Next, we would like to consider the biological implication of the P2 promoter in the fliAZ operon. FliZ is expressed from both the P1 and P2 transcripts, whereas FliA is expressed only from the P1 transcript. This situation may cause differential expression of the two genes fliA and fliZ within the same operon. We guess that FliZ is required at a higher level than FliA for efficient production of the flagellar structure. During the flagellar assembly process, transcription from the P2 promoter should be enhanced upon completion of hook-basal body assembly. At this step, FliZ should be expressed at the maximal rate, leading to enhanced expression of the class 2 operons, which can trigger another cycle of flagellar biogenesis. This may be responsible for the FliZ-mediated induction of the kinetic switch in flagellar gene expression proposed by Saini et al. (41). Alternatively, the cells may require FliZ at a much higher level than FliA, because FliZ is involved in regulation of many cellular processes, in addition to flagellar biogenesis. They include transcriptional control of SPI1 genes (6, 16, 18) and that of the type 1 fimbrial genes (8, 42).

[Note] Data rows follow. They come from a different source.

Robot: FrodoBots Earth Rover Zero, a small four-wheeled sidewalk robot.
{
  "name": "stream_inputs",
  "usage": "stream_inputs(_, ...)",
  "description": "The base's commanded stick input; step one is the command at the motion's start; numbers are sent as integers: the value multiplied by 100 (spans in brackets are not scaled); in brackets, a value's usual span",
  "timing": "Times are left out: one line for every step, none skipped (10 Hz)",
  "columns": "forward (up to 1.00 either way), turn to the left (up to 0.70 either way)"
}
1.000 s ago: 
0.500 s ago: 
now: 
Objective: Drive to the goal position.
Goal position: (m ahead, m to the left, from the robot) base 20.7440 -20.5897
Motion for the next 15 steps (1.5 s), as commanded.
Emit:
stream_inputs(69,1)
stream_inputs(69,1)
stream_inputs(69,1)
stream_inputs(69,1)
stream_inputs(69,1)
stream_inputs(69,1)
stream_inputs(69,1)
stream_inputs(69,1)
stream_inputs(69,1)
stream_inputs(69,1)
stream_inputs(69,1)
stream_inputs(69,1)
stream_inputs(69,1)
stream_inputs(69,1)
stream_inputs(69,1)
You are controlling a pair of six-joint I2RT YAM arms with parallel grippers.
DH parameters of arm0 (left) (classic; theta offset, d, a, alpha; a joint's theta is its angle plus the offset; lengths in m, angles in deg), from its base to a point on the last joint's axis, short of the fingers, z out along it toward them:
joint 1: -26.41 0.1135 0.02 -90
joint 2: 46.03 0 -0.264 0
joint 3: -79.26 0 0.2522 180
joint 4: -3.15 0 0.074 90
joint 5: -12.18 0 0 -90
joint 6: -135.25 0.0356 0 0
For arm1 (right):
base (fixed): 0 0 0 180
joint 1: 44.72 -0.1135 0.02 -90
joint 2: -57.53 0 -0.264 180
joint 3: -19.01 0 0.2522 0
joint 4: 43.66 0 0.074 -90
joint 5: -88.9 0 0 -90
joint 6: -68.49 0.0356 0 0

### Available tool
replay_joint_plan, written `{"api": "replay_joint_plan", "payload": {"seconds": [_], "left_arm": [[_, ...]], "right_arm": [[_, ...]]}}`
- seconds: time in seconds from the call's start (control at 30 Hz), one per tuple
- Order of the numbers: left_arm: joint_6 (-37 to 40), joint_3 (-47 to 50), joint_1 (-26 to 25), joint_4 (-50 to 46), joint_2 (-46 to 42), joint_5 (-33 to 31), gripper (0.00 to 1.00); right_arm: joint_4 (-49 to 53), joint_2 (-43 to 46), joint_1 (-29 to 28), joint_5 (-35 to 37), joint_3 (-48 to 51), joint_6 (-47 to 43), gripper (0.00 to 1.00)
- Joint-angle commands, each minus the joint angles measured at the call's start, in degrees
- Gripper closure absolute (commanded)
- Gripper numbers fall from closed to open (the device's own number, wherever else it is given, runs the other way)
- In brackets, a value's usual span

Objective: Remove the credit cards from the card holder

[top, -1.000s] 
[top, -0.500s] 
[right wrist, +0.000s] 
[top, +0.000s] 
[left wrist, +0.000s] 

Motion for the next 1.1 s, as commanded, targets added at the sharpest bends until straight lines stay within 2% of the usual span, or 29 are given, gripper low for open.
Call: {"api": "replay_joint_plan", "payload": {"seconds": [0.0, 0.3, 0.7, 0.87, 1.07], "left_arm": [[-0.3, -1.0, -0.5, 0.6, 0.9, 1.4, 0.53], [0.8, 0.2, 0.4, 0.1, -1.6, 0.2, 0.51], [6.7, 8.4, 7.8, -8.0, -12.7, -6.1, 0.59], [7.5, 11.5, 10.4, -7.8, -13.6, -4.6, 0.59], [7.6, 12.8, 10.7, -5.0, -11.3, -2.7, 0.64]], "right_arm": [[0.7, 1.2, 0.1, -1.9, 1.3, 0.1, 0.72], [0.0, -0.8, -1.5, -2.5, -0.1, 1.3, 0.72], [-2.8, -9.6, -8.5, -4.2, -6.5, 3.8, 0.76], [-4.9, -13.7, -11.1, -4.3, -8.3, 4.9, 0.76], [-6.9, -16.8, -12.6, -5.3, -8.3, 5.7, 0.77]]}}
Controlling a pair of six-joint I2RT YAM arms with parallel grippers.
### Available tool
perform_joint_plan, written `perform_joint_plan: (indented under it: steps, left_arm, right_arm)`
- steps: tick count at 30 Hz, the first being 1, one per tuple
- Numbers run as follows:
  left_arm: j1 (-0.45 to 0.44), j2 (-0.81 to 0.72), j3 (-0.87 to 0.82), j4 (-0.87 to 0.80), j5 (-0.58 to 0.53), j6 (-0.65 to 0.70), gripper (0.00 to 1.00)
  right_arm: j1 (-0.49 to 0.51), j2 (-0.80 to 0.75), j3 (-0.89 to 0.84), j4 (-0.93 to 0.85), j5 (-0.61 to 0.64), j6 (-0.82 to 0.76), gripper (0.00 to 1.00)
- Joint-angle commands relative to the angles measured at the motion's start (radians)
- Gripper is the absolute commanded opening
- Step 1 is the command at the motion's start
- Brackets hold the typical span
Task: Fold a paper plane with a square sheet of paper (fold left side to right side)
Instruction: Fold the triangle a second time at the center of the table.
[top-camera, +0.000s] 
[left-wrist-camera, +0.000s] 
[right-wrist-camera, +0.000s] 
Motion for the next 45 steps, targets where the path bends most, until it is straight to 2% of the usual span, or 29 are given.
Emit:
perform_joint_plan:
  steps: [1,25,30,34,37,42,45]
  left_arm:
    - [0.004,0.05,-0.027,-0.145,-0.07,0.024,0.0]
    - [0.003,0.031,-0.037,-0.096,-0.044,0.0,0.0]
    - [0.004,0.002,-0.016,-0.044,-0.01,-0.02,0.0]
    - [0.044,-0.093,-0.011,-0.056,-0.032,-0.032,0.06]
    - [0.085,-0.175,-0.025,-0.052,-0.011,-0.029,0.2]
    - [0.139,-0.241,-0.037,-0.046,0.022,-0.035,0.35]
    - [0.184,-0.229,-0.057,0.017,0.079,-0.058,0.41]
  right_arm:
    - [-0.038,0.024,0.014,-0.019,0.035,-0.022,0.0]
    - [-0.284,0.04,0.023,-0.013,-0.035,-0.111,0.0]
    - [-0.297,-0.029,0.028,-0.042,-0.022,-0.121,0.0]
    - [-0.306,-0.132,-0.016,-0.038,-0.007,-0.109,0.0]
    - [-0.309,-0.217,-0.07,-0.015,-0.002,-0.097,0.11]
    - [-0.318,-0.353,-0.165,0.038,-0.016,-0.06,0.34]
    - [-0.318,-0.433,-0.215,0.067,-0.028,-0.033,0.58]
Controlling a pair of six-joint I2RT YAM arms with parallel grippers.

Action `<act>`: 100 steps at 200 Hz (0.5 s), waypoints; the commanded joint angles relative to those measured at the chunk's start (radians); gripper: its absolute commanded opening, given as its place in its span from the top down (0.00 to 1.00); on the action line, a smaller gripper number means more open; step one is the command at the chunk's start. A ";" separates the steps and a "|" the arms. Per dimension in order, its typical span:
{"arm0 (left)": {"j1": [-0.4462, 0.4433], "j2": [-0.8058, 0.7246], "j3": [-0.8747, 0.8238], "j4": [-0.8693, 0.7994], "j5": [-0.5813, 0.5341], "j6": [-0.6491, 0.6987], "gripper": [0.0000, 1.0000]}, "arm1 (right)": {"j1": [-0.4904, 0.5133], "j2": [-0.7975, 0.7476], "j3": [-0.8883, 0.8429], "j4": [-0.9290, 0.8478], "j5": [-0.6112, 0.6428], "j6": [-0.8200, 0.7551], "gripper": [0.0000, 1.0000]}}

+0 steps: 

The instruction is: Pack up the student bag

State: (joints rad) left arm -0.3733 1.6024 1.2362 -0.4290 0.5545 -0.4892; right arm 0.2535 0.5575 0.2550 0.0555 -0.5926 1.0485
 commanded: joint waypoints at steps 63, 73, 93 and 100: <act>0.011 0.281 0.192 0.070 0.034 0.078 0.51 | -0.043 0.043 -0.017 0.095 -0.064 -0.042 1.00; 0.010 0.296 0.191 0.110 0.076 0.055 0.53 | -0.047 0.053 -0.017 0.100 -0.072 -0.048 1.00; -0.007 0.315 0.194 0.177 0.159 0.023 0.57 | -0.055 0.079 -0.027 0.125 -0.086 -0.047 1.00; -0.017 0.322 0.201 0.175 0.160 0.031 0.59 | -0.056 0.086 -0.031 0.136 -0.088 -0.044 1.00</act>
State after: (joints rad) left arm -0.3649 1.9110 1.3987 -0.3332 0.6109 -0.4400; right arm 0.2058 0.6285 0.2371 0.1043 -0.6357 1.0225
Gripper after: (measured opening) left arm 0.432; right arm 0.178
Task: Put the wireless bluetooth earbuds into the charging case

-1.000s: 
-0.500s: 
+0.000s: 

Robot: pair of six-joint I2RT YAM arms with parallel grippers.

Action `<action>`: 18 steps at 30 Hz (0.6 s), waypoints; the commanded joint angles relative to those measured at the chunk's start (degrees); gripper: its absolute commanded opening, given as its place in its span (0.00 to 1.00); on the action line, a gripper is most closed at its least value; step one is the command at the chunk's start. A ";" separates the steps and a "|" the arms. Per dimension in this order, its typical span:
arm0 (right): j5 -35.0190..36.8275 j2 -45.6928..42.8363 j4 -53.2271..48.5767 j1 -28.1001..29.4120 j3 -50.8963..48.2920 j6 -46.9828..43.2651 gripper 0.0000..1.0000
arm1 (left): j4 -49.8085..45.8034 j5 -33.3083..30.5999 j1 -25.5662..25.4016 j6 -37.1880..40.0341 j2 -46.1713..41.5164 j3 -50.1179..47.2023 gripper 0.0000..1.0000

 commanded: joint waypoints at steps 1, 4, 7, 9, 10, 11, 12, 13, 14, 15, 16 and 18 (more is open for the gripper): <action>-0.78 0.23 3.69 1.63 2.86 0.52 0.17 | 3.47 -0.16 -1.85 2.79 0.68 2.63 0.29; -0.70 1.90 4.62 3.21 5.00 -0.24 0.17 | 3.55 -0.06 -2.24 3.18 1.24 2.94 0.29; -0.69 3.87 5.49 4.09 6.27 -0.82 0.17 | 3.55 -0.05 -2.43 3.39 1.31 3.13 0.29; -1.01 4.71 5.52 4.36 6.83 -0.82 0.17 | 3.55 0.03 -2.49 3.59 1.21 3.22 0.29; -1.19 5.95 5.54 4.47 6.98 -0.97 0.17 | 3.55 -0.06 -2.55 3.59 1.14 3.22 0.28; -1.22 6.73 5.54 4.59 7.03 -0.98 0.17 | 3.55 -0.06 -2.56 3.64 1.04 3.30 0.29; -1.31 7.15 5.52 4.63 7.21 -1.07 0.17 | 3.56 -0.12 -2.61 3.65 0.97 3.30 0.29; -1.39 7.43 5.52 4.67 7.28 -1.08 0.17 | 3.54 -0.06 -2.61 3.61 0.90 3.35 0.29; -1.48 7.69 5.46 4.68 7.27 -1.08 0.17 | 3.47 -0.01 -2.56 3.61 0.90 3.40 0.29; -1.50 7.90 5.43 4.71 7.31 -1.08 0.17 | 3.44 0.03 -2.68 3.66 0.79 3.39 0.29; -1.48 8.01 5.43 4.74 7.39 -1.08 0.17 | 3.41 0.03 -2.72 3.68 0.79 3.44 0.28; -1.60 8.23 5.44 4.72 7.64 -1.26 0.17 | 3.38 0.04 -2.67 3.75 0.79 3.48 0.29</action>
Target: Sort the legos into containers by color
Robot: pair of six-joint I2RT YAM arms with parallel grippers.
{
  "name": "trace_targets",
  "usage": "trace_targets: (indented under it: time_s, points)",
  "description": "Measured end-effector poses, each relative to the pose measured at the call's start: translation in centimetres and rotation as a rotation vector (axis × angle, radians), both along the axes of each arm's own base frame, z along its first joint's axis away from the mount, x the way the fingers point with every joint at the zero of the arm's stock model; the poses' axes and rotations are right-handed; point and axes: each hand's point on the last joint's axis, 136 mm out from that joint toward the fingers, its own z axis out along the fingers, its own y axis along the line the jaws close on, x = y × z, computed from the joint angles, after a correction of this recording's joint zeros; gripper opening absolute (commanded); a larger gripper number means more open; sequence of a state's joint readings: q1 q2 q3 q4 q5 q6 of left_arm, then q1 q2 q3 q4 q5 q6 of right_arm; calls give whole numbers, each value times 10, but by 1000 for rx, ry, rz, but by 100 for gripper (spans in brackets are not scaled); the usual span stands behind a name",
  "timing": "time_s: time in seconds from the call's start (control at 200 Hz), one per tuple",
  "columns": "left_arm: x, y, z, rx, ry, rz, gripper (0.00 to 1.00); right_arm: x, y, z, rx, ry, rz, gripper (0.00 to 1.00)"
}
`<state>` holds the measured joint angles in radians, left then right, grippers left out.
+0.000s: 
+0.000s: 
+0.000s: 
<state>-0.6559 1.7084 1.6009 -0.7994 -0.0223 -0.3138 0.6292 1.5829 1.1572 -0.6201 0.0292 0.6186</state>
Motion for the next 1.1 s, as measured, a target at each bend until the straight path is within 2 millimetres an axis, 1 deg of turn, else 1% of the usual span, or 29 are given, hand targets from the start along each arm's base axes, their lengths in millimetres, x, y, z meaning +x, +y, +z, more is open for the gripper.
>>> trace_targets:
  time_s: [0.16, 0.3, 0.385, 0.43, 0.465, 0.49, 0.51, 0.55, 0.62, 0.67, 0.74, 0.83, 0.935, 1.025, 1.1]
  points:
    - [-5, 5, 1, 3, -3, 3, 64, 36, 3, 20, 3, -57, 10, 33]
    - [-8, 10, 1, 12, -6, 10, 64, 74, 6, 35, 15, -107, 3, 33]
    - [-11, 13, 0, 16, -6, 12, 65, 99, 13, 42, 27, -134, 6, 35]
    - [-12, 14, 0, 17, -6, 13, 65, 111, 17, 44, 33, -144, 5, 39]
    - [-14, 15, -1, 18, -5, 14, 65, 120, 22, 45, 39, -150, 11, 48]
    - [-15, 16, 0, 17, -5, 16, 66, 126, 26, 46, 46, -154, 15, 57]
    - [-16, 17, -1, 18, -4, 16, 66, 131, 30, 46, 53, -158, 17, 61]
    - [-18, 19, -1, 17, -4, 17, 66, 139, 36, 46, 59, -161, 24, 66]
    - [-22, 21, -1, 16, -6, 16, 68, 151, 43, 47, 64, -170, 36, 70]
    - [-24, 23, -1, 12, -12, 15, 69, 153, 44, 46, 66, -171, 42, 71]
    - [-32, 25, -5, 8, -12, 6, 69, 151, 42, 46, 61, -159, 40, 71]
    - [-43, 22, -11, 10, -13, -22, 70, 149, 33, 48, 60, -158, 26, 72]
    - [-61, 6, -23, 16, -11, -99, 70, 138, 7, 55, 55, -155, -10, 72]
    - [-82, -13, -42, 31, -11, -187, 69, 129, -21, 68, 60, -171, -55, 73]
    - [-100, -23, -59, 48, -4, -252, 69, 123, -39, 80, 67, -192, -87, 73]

In this study, we showed several lines of evidence suggesting that the translational silencing of the fliA gene in the P2 transcript is attributable to its attenuated ribosome-binding activity. The AU-rich sequence in the 5′ end of the P1 transcript has a significant effect on translation of the fliA gene (Table 7). It is known that the AU-rich sequence upstream of the SD sequence is a target of ribosome protein S1 (4) and plays an important role in mRNA stabilization and efficient translation in E. coli (20). Although we have not analyzed further the role of the AU-rich sequence on fliA translation, we believe that it assists P1 mRNA in its binding to the ribosome through interaction with S1, since the modified P2 transcript, in which the SD sequence was replaced with a stronger one, showed much enhanced translation activity of the fliA gene (Table 7).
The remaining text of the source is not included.